WORK TO BE COMPLETED. Among the entries below, one line contains "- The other" and another contains "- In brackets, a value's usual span". Transcribe those two lines and every line between them, exactly.

(DATA EXCERPTS Opens)

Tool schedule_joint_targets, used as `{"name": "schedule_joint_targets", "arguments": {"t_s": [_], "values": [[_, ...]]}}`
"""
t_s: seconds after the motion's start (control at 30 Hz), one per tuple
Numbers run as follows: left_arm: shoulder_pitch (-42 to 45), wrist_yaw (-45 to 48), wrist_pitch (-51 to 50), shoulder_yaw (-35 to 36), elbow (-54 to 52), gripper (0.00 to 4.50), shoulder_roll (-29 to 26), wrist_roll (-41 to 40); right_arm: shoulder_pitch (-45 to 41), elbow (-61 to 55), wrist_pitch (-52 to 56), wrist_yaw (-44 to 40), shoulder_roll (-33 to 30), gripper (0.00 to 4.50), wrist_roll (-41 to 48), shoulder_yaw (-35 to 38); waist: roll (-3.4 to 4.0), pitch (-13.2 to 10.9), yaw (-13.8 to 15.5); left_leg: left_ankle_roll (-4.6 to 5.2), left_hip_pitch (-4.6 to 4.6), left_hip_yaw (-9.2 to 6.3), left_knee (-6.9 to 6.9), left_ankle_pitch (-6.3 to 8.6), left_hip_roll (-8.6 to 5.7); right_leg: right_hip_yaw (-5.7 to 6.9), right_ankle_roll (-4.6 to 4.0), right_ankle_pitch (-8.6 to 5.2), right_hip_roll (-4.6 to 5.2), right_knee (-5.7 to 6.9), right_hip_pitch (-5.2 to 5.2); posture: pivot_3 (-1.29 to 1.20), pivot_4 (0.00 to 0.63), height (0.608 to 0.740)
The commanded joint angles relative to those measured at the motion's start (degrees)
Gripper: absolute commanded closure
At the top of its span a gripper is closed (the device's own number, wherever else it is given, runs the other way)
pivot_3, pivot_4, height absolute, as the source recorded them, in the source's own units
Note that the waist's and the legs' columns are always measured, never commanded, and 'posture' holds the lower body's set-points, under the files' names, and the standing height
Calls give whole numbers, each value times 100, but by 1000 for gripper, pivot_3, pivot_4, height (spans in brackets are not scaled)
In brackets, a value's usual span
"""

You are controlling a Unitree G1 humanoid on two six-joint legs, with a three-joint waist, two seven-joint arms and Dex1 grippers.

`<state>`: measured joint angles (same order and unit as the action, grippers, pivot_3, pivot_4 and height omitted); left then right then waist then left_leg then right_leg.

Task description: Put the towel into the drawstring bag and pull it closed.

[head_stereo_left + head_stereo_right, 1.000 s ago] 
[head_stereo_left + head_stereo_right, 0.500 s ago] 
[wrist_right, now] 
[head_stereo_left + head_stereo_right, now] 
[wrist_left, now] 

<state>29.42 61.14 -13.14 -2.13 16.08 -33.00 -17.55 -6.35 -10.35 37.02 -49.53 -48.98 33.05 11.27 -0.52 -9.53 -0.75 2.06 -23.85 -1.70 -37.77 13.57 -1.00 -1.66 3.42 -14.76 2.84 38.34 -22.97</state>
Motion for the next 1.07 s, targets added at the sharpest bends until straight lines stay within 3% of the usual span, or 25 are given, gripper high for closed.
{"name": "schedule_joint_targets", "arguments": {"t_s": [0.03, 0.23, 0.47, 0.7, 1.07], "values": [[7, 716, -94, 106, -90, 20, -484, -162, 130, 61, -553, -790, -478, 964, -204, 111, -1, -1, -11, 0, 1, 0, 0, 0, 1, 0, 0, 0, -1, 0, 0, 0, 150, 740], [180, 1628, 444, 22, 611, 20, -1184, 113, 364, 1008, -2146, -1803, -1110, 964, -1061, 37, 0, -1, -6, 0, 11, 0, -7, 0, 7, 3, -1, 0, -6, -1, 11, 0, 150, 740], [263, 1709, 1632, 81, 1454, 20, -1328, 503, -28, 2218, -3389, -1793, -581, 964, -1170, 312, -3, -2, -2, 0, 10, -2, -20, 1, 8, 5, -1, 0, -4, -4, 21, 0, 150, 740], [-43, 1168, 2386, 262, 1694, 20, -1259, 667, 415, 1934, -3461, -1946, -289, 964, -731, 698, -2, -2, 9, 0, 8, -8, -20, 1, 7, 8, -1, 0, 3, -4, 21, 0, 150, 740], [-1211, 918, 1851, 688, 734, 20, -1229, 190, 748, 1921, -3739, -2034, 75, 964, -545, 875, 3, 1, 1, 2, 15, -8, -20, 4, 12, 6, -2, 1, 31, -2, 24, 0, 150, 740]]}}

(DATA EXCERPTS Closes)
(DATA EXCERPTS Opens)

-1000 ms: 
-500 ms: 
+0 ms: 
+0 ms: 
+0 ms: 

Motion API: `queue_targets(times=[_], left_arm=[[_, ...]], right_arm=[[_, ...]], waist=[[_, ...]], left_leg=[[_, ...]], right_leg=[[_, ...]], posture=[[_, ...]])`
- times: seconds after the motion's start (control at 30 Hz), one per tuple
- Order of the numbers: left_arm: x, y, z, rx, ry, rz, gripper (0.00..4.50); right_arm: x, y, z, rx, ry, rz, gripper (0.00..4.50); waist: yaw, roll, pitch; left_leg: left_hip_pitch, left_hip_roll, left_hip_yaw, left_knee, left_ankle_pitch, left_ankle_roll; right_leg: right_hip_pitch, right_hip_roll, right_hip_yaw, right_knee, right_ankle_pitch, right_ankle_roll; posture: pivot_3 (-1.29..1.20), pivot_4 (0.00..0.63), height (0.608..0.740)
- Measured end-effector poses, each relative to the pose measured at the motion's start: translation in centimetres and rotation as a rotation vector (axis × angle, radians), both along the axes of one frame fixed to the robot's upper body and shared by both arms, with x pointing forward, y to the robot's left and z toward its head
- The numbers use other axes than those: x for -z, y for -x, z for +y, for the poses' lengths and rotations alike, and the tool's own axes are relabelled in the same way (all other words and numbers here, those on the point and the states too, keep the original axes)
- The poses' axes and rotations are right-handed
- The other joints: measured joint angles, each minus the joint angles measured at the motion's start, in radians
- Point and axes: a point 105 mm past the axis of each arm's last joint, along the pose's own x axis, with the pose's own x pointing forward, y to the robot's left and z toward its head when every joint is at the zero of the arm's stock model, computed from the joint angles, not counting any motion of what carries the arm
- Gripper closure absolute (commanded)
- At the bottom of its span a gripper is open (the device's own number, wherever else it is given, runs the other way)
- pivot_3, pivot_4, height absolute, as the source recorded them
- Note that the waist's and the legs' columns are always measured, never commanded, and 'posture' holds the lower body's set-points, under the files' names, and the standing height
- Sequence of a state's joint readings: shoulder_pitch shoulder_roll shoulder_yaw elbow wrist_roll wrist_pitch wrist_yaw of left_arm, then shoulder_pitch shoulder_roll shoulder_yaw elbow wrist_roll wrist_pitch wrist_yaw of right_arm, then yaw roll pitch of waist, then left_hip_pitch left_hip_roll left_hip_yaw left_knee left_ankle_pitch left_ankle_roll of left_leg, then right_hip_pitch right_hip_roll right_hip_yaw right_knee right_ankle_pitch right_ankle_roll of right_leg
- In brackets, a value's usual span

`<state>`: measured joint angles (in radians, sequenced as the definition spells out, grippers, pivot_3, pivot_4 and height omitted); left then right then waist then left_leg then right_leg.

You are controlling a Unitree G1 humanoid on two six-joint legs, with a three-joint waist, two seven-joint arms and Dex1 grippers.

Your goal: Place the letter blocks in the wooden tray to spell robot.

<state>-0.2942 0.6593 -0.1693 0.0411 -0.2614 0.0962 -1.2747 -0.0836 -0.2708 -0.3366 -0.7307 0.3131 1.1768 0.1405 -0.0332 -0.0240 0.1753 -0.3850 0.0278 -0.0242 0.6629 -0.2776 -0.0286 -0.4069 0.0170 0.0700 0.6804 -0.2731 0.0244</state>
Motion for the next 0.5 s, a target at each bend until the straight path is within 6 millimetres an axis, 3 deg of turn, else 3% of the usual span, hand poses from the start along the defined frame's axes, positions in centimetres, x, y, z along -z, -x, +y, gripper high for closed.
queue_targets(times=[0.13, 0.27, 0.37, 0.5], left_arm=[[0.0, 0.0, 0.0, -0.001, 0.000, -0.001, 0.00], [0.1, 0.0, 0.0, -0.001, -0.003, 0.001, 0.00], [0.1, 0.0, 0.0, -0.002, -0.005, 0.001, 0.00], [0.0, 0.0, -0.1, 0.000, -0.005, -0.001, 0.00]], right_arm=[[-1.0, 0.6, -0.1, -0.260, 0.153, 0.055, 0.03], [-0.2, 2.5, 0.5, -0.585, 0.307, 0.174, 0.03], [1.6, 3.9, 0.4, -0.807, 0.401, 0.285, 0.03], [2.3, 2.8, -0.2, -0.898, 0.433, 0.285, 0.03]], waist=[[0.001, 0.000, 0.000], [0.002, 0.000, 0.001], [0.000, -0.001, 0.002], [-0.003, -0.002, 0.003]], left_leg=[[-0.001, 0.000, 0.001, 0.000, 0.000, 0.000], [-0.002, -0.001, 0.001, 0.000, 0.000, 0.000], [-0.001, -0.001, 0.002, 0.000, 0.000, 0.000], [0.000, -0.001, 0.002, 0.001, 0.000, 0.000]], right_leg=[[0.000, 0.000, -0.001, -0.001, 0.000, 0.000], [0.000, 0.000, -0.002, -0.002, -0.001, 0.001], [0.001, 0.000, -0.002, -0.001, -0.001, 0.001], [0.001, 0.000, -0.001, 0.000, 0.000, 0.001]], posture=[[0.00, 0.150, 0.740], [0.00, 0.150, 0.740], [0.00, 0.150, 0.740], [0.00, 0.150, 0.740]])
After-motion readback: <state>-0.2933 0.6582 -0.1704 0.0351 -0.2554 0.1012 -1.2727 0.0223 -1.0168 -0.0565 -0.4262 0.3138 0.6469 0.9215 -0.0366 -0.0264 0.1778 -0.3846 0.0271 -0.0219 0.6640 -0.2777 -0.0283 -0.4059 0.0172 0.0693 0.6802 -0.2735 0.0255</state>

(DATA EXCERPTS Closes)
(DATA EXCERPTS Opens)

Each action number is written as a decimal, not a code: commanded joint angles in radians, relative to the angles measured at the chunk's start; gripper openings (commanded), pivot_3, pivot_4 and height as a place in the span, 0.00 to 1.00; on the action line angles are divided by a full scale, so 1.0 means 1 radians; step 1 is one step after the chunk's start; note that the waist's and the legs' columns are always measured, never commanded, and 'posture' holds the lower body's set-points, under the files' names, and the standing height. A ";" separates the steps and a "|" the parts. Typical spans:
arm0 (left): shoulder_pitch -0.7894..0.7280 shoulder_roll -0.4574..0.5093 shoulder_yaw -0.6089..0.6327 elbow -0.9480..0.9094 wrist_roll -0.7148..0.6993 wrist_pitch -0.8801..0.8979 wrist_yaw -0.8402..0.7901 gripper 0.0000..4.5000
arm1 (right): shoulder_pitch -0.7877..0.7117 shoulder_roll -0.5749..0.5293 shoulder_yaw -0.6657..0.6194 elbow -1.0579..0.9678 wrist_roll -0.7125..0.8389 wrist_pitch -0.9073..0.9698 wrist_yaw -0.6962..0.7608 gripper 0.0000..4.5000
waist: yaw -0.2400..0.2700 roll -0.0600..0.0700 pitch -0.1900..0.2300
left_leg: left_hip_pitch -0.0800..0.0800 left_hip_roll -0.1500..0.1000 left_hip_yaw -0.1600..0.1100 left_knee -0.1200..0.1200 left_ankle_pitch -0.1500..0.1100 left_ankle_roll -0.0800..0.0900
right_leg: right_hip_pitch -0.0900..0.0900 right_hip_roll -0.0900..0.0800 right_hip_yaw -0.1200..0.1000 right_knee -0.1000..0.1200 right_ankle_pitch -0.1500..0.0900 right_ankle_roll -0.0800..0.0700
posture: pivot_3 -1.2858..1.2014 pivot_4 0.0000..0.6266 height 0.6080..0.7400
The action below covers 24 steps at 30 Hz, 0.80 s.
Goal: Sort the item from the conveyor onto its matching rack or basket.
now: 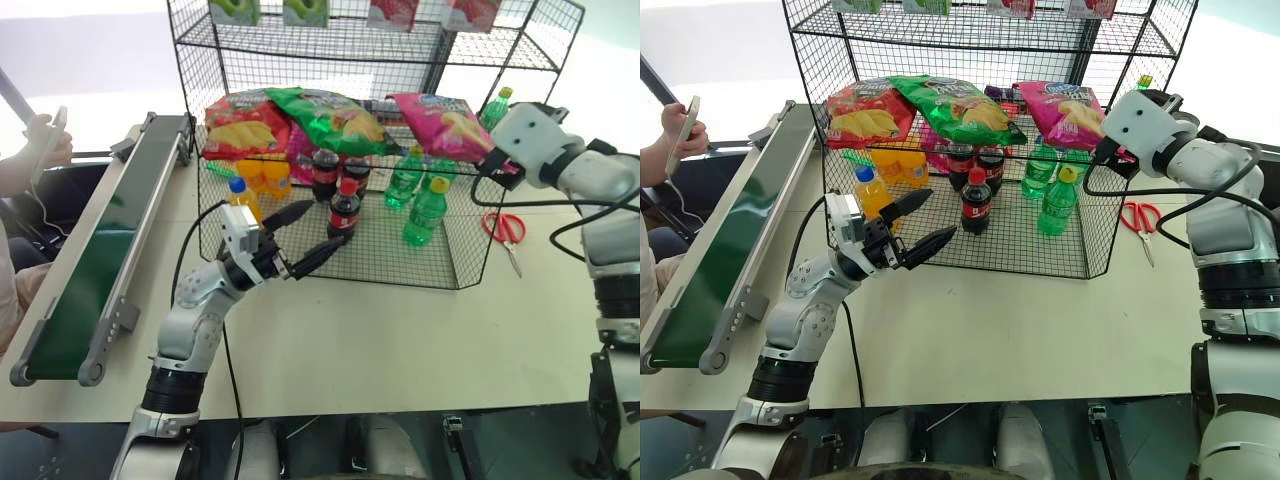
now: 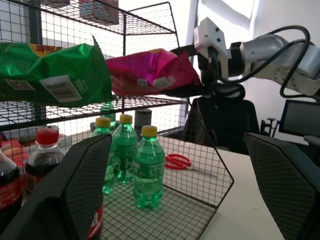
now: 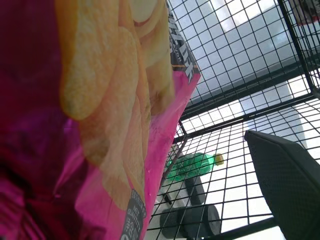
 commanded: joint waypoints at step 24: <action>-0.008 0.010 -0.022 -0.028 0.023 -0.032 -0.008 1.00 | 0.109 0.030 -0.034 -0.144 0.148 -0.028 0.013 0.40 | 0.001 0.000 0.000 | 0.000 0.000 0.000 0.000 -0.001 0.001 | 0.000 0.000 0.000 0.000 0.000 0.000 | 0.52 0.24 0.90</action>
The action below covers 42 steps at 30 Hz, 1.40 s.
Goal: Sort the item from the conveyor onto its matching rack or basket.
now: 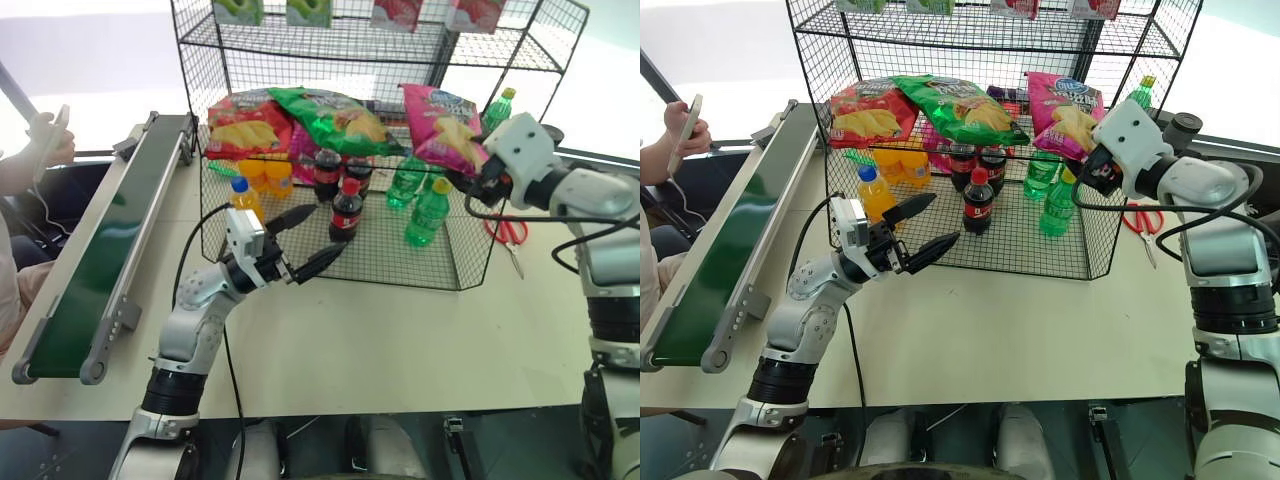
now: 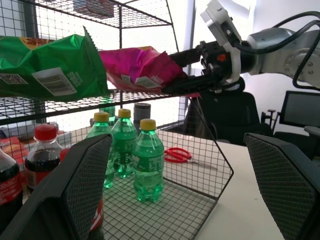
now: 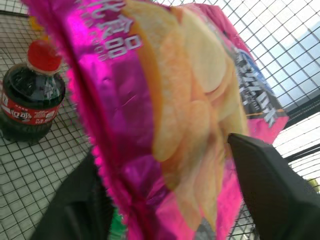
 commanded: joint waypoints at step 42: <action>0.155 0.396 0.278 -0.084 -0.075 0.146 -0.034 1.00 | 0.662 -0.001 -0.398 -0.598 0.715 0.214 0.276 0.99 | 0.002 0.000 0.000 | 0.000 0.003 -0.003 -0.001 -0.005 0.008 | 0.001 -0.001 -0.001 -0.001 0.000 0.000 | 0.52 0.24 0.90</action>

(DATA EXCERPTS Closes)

ANSWER BELOW.
- The other joints: measured joint angles, each minus the joint angles measured at the motion's start, in radians
- Point and axes: a point 105 mm past the axis of each arm's last joint, along the pose's own x axis, with the pose's own x pointing forward, y to the robot's left and z toward its head when every joint is at the zero of the arm's stock model, computed from the joint angles, not counting any motion of what carries the arm
- Gripper closure absolute (commanded)
- At the bottom of its span a gripper is open (the device's own number, wherever else it is given, runs the other way)
- pivot_3, pivot_4, height absolute, as the source recorded them
- Note that the waist's and the legs' columns are always measured, never commanded, and 'posture' holds the lower body's set-points, under the files' names, and the standing height
- Sequence of a state's joint readings: shoulder_pitch shoulder_roll shoulder_yaw elbow wrist_roll wrist_pitch wrist_yaw of left_arm, then shoulder_pitch shoulder_roll shoulder_yaw elbow wrist_roll wrist_pitch wrist_yaw of right_arm, then yaw roll pitch of waist, then left_hip_pitch left_hip_roll left_hip_yaw left_knee left_ankle_pitch left_ankle_roll of left_leg, then right_hip_pitch right_hip_roll right_hip_yaw right_knee right_ankle_pitch right_ankle_roll of right_leg
- In brackets, a value's usual span

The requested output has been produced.